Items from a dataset

..............................

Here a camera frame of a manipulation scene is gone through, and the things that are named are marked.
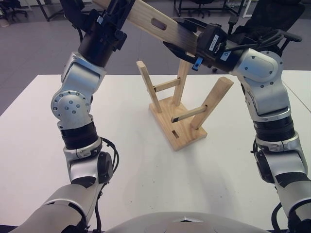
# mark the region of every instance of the wooden board
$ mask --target wooden board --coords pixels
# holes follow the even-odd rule
[[[173,95],[173,102],[175,106],[178,106],[181,101],[181,97],[183,95],[185,83],[186,83],[186,77],[189,72],[191,64],[189,62],[186,62],[182,59],[180,59],[179,62],[179,68],[178,68],[178,74],[177,79],[180,79],[180,83],[178,86],[175,87],[174,95]]]
[[[149,108],[174,150],[180,150],[183,147],[207,136],[206,131],[202,127],[197,130],[191,127],[190,122],[192,117],[176,123],[171,123],[172,116],[187,111],[182,103],[176,107],[173,104],[173,97],[160,100],[159,103],[162,109],[162,113],[157,112],[153,103],[149,105]]]
[[[147,70],[146,65],[142,61],[137,61],[136,64],[137,64],[137,67],[140,71],[142,79],[144,80],[144,82],[146,84],[147,91],[150,95],[150,98],[151,98],[152,102],[155,104],[157,112],[161,113],[162,110],[161,110],[159,101],[157,100],[156,92],[155,92],[154,86],[152,85],[152,82],[150,80],[149,72]]]
[[[233,82],[226,78],[220,77],[216,84],[213,86],[212,90],[206,97],[205,101],[202,103],[202,106],[207,106],[206,110],[202,113],[195,115],[191,121],[191,126],[194,129],[199,129],[211,112],[216,108],[218,103],[223,99],[228,90],[233,85]]]
[[[110,0],[93,0],[93,2],[107,9]],[[177,45],[191,54],[196,53],[196,41],[198,38],[196,34],[183,28],[176,21],[142,0],[135,1],[127,19],[140,29],[162,41]],[[164,27],[157,27],[154,22],[164,25]]]

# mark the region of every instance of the white table
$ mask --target white table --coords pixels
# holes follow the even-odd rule
[[[218,77],[189,75],[183,104],[189,109],[200,106]],[[91,113],[98,134],[113,141],[121,156],[99,202],[105,230],[159,211],[214,213],[272,229],[270,216],[278,197],[273,185],[261,180],[249,152],[255,131],[240,83],[227,77],[235,83],[204,123],[207,138],[178,152],[148,110],[151,100],[142,78],[105,77]],[[158,84],[173,78],[152,76],[152,81]],[[21,224],[56,189],[69,183],[64,143],[50,110],[59,86],[59,75],[38,75],[0,117],[0,224]],[[172,94],[173,90],[165,90],[158,97]],[[291,91],[289,97],[295,129],[310,164],[311,114]],[[91,224],[95,228],[94,216]],[[279,224],[286,228],[283,211]]]

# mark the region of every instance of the blue clip
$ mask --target blue clip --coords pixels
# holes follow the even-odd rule
[[[196,62],[193,64],[192,69],[195,71],[199,70],[199,66],[202,64],[203,62],[203,58],[202,57],[198,57],[198,59],[196,59]]]

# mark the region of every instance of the label
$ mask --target label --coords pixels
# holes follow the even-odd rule
[[[230,55],[231,51],[228,51],[228,52],[224,52],[222,54],[222,56],[220,57],[220,60],[223,60],[223,61],[226,61]]]
[[[210,50],[210,51],[213,51],[213,50],[214,50],[214,47],[215,47],[215,45],[216,45],[216,42],[217,42],[218,38],[219,38],[219,36],[216,34],[216,35],[214,36],[214,39],[213,39],[212,43],[210,44],[210,47],[209,47],[209,50]]]

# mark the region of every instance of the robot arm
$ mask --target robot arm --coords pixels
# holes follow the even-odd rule
[[[78,1],[61,0],[68,19],[86,35],[78,52],[71,54],[62,87],[51,102],[52,112],[60,120],[57,126],[65,143],[71,184],[57,190],[13,232],[85,232],[101,190],[113,175],[114,162],[101,151],[102,140],[89,112],[110,55],[126,39],[121,27],[134,0],[113,0],[104,14],[92,11],[88,16],[73,2]],[[237,49],[217,25],[208,25],[200,34],[195,57],[188,57],[187,51],[182,53],[175,45],[166,46],[194,63],[193,69],[203,64],[238,76],[257,132],[260,151],[255,158],[260,175],[275,184],[290,229],[303,229],[311,219],[311,182],[281,81],[282,60],[274,53]]]
[[[290,231],[309,232],[311,181],[281,80],[283,61],[269,51],[236,48],[226,41],[220,28],[208,25],[198,38],[193,68],[201,63],[213,65],[238,77],[256,130],[253,152],[259,173],[263,180],[275,185]]]

..............................

Gather each line of the records holding the string "white".

# mark the region of every instance of the white table
$ mask --target white table --coords pixels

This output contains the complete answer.